BEGIN Provided material

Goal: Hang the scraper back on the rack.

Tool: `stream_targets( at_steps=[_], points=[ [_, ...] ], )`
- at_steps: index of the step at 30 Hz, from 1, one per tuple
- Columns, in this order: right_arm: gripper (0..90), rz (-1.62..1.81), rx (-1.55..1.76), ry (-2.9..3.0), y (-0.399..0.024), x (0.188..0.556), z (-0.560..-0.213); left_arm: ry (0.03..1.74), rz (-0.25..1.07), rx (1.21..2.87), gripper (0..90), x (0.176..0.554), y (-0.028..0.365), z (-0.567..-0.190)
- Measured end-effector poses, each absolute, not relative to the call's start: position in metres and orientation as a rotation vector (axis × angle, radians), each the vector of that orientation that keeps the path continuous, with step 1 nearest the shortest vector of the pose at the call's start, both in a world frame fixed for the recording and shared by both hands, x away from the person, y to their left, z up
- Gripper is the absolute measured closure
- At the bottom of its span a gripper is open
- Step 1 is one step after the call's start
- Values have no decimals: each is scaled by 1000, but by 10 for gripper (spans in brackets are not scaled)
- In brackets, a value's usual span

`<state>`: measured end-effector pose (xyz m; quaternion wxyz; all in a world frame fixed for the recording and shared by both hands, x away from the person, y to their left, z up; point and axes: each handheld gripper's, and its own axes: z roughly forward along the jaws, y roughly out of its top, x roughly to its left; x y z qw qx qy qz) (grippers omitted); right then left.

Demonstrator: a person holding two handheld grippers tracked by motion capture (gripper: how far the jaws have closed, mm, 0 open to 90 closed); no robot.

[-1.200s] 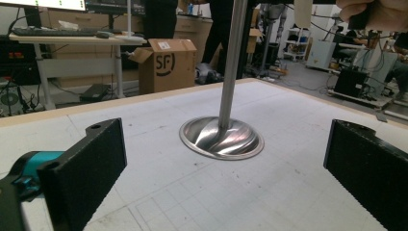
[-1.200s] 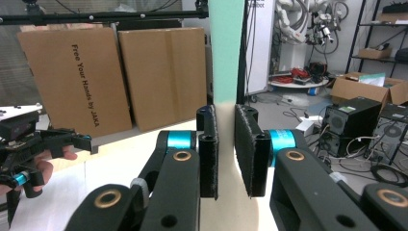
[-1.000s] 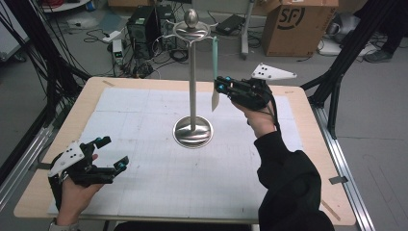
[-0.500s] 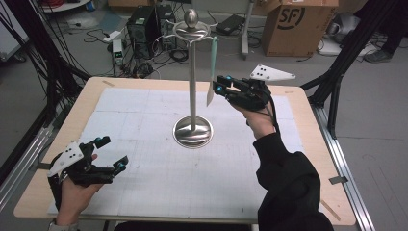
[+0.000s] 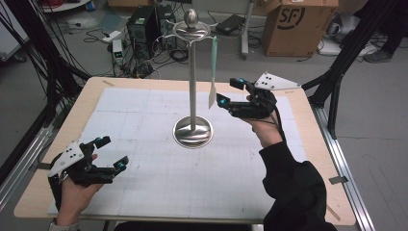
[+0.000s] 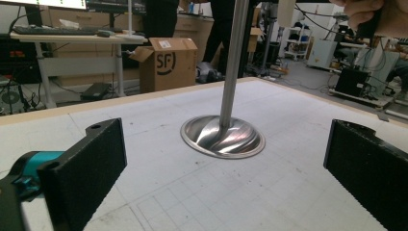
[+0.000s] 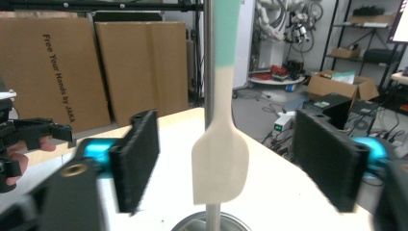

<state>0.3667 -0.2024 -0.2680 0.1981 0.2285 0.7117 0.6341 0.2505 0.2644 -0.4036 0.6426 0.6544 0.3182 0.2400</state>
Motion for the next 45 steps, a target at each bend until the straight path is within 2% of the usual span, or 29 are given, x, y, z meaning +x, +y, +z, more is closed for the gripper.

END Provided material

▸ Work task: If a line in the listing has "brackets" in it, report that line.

▸ Answer space:
- Values have no decimals: each is scaled by 1000, but by 10 for gripper (spans in brackets are not scaled)
- In brackets, a value's usual span

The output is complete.